- _WORK TASK_: Pull every line that includes the word "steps" out of the data below and copy it.

- _SUPPLIED DATA_:
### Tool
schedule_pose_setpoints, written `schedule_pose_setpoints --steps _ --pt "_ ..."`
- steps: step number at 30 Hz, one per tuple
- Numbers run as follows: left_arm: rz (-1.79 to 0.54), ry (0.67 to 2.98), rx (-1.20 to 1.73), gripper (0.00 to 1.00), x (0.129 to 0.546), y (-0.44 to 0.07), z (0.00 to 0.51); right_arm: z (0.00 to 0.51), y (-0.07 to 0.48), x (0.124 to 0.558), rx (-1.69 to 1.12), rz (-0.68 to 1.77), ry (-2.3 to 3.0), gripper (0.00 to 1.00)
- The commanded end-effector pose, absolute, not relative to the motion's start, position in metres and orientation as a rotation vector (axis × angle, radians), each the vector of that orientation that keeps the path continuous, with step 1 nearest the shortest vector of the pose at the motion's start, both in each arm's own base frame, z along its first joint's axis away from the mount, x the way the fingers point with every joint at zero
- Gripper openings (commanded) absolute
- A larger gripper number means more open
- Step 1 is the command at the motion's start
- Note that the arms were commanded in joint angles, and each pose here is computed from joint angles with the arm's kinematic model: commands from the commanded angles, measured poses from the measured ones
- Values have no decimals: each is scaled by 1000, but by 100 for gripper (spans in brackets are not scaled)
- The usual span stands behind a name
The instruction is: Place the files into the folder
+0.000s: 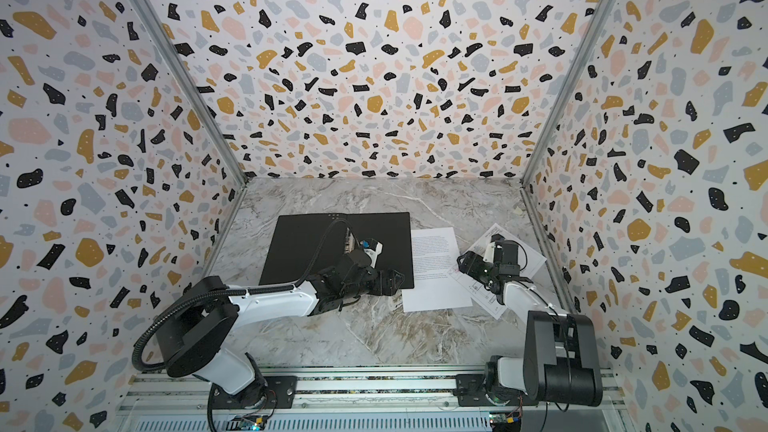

- _COMPLETED TASK_:
schedule_pose_setpoints, written `schedule_pose_setpoints --steps _ --pt "_ ..."`
- steps: step number at 30 Hz, one per tuple

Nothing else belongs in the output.